Petani berjaya yang selalu digadang-gadang melindungi petani serta memberikan kemudahan akses terhadap petani justru kontradiksi dengan apa yang terjadi di lapangan. eksistensi petani lampung terancam karena sulitnya mengakses pupuk subsidi, kenaikan harga bibit dan obat-obatan, serta harga jual hasil pertanian yang sangat murah, ketersediaan ruang atau lahan pertanian.

Petani tidak memiliki posisi tawar yang jelas atas hasil tani yang mereka produksi akibat banyaknya tengkulak serta belum ada aturan atau regulasi yang mengatur hal tersebut. Akibatnya, tidak ada kepastian pasar produk pertanian dengan harga yang menguntungkan para petani.

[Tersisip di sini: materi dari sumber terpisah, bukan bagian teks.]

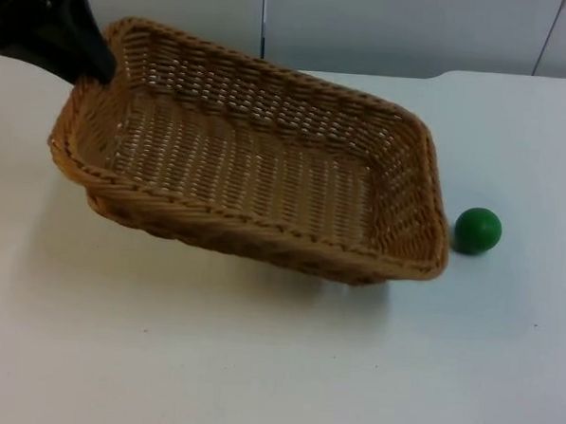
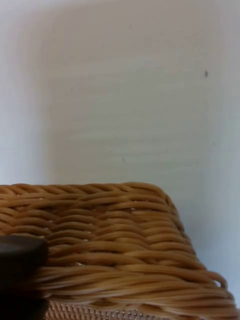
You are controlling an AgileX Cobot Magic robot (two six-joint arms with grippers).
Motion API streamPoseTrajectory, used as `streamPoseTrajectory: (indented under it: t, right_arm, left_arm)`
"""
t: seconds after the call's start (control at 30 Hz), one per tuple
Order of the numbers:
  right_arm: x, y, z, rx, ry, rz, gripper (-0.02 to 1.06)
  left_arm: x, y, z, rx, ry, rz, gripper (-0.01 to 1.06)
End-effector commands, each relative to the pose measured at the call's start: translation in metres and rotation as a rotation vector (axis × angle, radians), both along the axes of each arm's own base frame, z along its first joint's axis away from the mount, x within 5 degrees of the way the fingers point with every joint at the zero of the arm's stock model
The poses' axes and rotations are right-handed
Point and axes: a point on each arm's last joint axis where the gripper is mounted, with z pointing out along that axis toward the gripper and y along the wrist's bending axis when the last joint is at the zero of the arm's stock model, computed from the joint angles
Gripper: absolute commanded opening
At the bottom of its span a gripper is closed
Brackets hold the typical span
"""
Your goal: Pick up the basket with the left hand and place the ball into the basket with the right hand.
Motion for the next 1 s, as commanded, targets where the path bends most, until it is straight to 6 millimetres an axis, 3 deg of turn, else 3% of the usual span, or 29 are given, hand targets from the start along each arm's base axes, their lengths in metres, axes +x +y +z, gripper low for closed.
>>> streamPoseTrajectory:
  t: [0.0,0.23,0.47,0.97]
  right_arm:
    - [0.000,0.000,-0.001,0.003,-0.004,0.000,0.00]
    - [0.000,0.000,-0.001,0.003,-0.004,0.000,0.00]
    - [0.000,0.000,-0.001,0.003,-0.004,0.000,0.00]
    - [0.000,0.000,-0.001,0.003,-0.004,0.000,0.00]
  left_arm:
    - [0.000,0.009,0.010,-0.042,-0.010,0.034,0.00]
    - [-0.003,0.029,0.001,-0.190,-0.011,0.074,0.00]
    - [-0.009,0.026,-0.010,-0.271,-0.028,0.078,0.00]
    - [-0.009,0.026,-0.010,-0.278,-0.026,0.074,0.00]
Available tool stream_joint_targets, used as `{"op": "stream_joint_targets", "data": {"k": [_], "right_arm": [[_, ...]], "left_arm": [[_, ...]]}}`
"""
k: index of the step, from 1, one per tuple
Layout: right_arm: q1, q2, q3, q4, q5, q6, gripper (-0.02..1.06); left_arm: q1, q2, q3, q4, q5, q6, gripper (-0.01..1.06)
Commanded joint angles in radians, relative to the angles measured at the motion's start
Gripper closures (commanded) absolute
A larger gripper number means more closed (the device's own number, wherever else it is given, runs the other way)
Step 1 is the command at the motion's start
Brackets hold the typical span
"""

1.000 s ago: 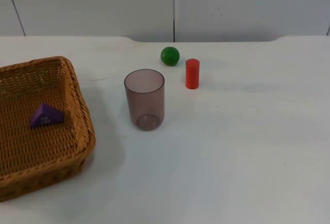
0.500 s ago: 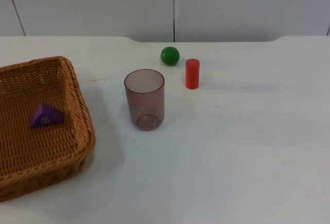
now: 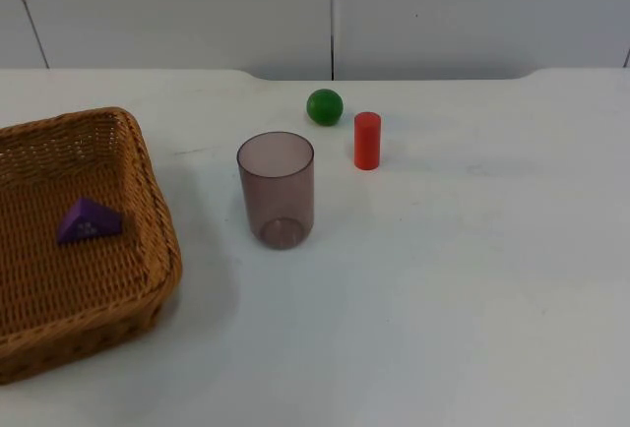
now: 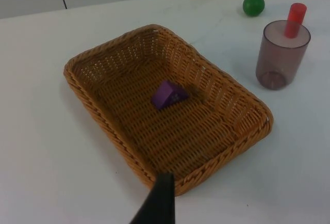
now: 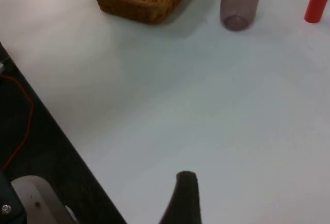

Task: Pick up the basket with the left hand and place the triangular block into the basket with the right hand.

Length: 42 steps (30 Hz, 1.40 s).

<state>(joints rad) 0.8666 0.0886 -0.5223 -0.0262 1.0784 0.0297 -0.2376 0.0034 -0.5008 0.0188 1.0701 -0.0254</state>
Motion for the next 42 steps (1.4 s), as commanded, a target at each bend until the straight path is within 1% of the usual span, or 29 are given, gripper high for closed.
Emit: {"op": "stream_joint_targets", "data": {"k": [1,5,6,7,8,9,10,11,12,26,34,42], "right_arm": [[0.002,0.000,0.006,0.007,0.000,-0.009,0.37],[0.002,0.000,0.006,0.010,0.000,-0.019,0.36],[0.002,0.000,0.006,0.010,0.000,-0.019,0.34],[0.002,0.000,0.006,0.013,0.000,-0.020,0.24],[0.002,0.000,0.006,0.013,0.000,-0.020,0.20],[0.002,0.000,0.006,0.013,0.000,-0.020,0.12],[0.002,0.000,0.006,0.013,0.000,-0.020,0.12],[0.002,0.000,0.006,0.013,0.000,-0.020,0.02],[0.002,0.000,0.006,0.013,0.000,-0.020,-0.01],[0.004,-0.005,0.006,0.011,0.000,-0.020,-0.01],[0.004,-0.087,0.006,0.011,0.000,-0.020,-0.01],[0.004,-0.089,0.006,0.011,0.000,-0.020,-0.01]], "left_arm": [[-0.006,-0.003,0.004,0.004,0.004,-0.009,0.17],[-0.006,-0.003,0.004,0.004,0.004,-0.009,0.17],[-0.006,-0.003,0.004,0.004,0.004,-0.009,0.14],[-0.006,-0.003,0.004,0.003,0.004,-0.009,0.09],[-0.006,-0.003,0.004,0.003,0.004,-0.009,0.03],[-0.006,-0.003,0.004,0.002,0.005,-0.009,0.00],[-0.006,-0.003,0.004,0.002,0.005,-0.009,0.00],[-0.006,-0.003,0.004,0.000,0.005,-0.009,0.00],[-0.006,-0.003,0.004,0.001,0.005,-0.006,0.00],[-0.006,-0.003,0.006,0.001,0.005,-0.006,0.00],[-0.006,-0.003,0.006,0.001,0.005,-0.006,0.00],[-0.006,-0.003,0.006,0.001,0.005,-0.006,0.00]]}}
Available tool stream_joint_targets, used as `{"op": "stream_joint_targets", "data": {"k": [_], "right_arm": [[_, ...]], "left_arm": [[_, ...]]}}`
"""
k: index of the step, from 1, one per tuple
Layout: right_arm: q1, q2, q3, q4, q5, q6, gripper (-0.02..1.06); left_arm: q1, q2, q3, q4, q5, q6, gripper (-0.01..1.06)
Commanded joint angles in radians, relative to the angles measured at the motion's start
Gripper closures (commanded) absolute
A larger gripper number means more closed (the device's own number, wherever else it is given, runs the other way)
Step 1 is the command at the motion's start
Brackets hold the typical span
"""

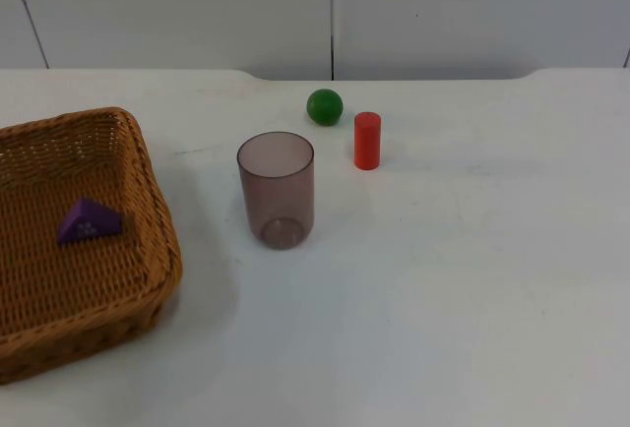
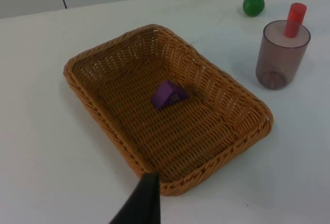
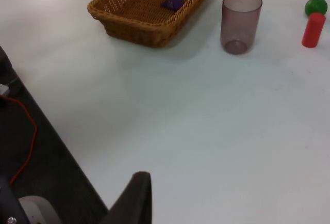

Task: Pick up the basket with the left hand and place the triangular block into the basket with the right hand.

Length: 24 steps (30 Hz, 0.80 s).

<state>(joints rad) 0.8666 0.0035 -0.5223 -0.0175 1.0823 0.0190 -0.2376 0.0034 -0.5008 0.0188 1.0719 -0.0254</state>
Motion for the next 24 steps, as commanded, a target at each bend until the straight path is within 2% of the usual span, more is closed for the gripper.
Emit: {"op": "stream_joint_targets", "data": {"k": [1,7,11,15,16,18,19,21,22,24], "right_arm": [[0.004,-0.004,0.006,0.002,-0.004,-0.010,-0.01],[0.000,-0.004,0.006,0.002,-0.004,-0.010,-0.01],[-0.052,-0.004,0.006,0.002,-0.004,-0.010,-0.01],[-0.202,-0.004,0.006,0.002,-0.004,-0.010,-0.01],[-0.202,-0.004,0.006,0.002,-0.004,-0.010,-0.01],[-0.318,-0.004,0.006,0.002,-0.004,-0.010,-0.01],[-0.332,-0.004,0.006,0.002,-0.004,-0.010,-0.01],[-0.437,-0.004,0.006,0.002,-0.004,-0.010,-0.01],[-0.437,-0.004,0.006,0.002,-0.004,-0.010,-0.01],[-0.503,-0.004,0.006,0.002,-0.004,-0.010,-0.01]], "left_arm": [[-0.006,-0.003,0.006,0.001,0.004,-0.006,0.00],[-0.006,-0.003,0.006,0.001,0.004,-0.006,0.00],[-0.006,-0.003,0.006,0.001,0.004,-0.006,0.00],[-0.006,-0.003,0.006,0.001,0.004,-0.006,0.00],[-0.006,-0.003,0.006,0.001,0.004,-0.006,0.00],[-0.006,-0.003,0.006,0.001,0.004,-0.006,0.00],[-0.006,-0.003,0.006,0.001,0.004,-0.006,0.00],[-0.006,-0.003,0.006,0.001,0.004,-0.006,0.00],[-0.006,-0.003,0.006,0.001,0.004,-0.006,0.00],[-0.006,-0.003,0.006,0.001,0.004,-0.006,0.00]]}}
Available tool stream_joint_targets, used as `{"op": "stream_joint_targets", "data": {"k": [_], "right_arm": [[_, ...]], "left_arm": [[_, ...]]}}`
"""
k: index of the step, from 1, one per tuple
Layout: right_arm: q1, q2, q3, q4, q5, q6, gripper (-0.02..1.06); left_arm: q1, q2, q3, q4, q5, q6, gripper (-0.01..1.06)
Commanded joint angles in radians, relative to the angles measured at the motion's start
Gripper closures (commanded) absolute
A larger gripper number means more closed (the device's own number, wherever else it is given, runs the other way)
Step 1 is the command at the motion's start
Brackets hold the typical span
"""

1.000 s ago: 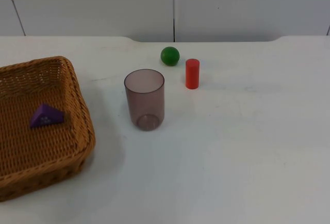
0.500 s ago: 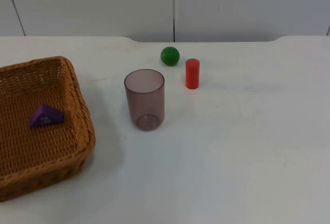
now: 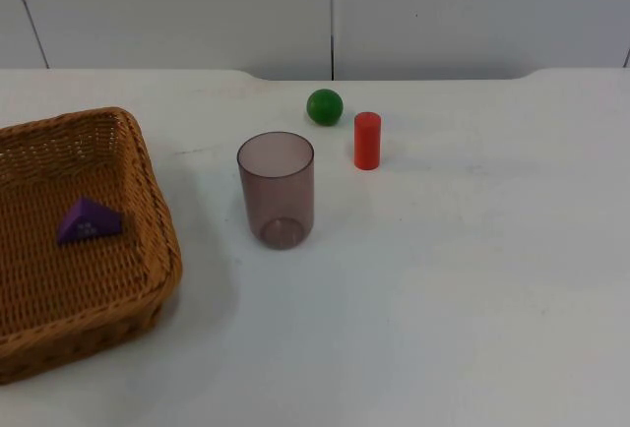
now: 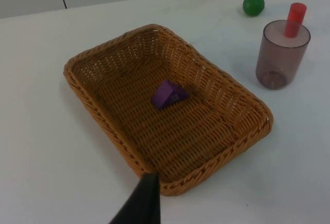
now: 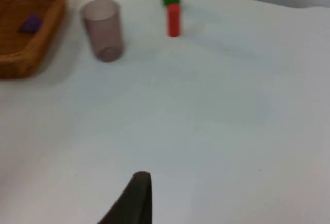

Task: Pick up the basket with the left hand and place the triangular block into the basket with the right hand.

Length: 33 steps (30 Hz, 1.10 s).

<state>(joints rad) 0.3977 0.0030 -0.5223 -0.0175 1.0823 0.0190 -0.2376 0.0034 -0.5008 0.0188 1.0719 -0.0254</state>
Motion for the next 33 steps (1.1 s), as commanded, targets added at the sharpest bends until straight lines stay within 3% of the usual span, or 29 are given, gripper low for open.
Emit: {"op": "stream_joint_targets", "data": {"k": [1,12,25,33], "right_arm": [[-0.065,-0.003,0.006,0.002,-0.004,-0.010,-0.01],[-0.221,-0.003,0.004,0.003,-0.007,-0.010,-0.01],[-0.302,-0.003,0.004,0.001,-0.007,-0.010,-0.01],[-0.302,-0.003,0.004,0.001,-0.007,-0.010,-0.01]], "left_arm": [[-0.006,-0.003,0.006,0.001,0.004,-0.006,0.00],[0.001,-0.003,0.005,0.001,0.004,-0.006,0.00],[0.204,-0.003,0.005,0.001,0.004,-0.006,0.00],[0.228,-0.003,0.005,0.001,0.004,-0.006,0.00]]}}
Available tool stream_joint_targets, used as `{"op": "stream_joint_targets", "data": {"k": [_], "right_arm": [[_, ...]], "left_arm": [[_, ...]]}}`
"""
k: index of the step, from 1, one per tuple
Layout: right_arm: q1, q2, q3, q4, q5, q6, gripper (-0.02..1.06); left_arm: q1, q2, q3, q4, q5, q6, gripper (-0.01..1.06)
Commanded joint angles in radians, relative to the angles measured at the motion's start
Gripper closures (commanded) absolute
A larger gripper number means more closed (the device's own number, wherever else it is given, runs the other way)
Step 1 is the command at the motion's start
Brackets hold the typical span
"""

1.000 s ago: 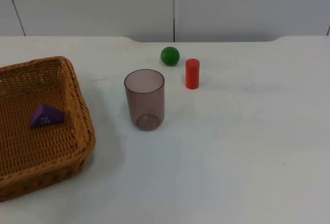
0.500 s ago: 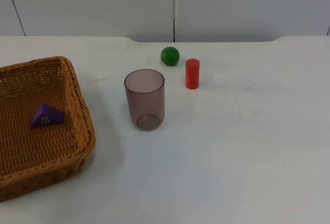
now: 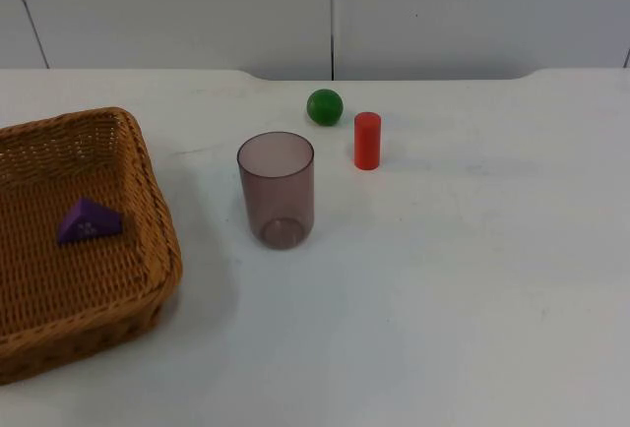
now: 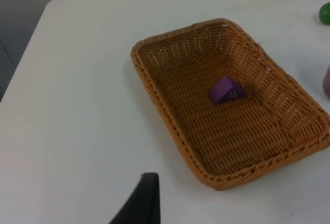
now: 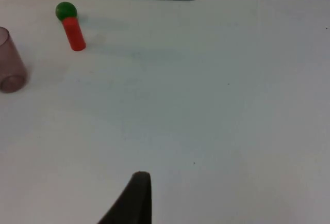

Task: Pick up the basket with the left hand and place the triangular block into the basket with the right hand.

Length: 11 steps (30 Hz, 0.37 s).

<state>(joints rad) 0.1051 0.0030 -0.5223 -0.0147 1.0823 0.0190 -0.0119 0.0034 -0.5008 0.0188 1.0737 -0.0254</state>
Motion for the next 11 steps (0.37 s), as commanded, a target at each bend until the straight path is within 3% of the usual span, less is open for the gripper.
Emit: {"op": "stream_joint_targets", "data": {"k": [1,8,11], "right_arm": [[-0.009,-0.003,0.004,-0.001,-0.007,-0.010,-0.01],[-0.014,-0.003,0.004,0.001,-0.007,-0.010,-0.01],[-0.014,-0.003,0.004,0.001,-0.007,-0.010,-0.01]], "left_arm": [[0.002,-0.003,0.005,0.001,0.002,-0.006,0.00],[0.007,-0.003,0.005,0.001,0.002,-0.006,0.00],[0.048,-0.003,0.005,0.001,0.002,-0.006,0.00]]}}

Petani terpaksa mengikuti aturan main para tengkulak yang sewenang-wenang mengatur harga jual dan beli hasil pertanian, sebab jika tidak, maka para petani tidak dapat memenuhi kebutuhan hidupnya.

Program pemerintah yang tidak berpihak, Salah satunya ialah proyek pembangunan Kota Baru di mana petani kota baru terancam kehilangan mata pencaharian menyebabkan tergusurnya petani dari lahan garapan mereka yang selama ini menjadi sumber mata pencaharian utama dan identitasnya.

Dampaknya juga meluas ke aspek sosial, karena banyak petani yang kehilangan akses lahan garapan yang sudah berlangsung secara turun temurun, serta terpinggirkan dalam proses pengambilan keputusan terkait proyek pembangunan tersebut.

Penggusuran lahan garapan petani untuk pembangunan Kota Baru menyoroti ketidaksetaraan dalam distribusi tata kuasa dan tata kelola pertanian yang buruk di Provinsi Lampung. Meskipun pertanian telah menjadi tulang punggung ekonomi lokal, petani sering kali tidak memiliki kekuatan politik dan ekonomi yang cukup untuk melawan kepentingan pembangunan yang lebih besar.

Dalam hal ini, petani menjadi pihak yang rentan dan mudah diabaikan dalam proses pengambilan keputusan pembangunan.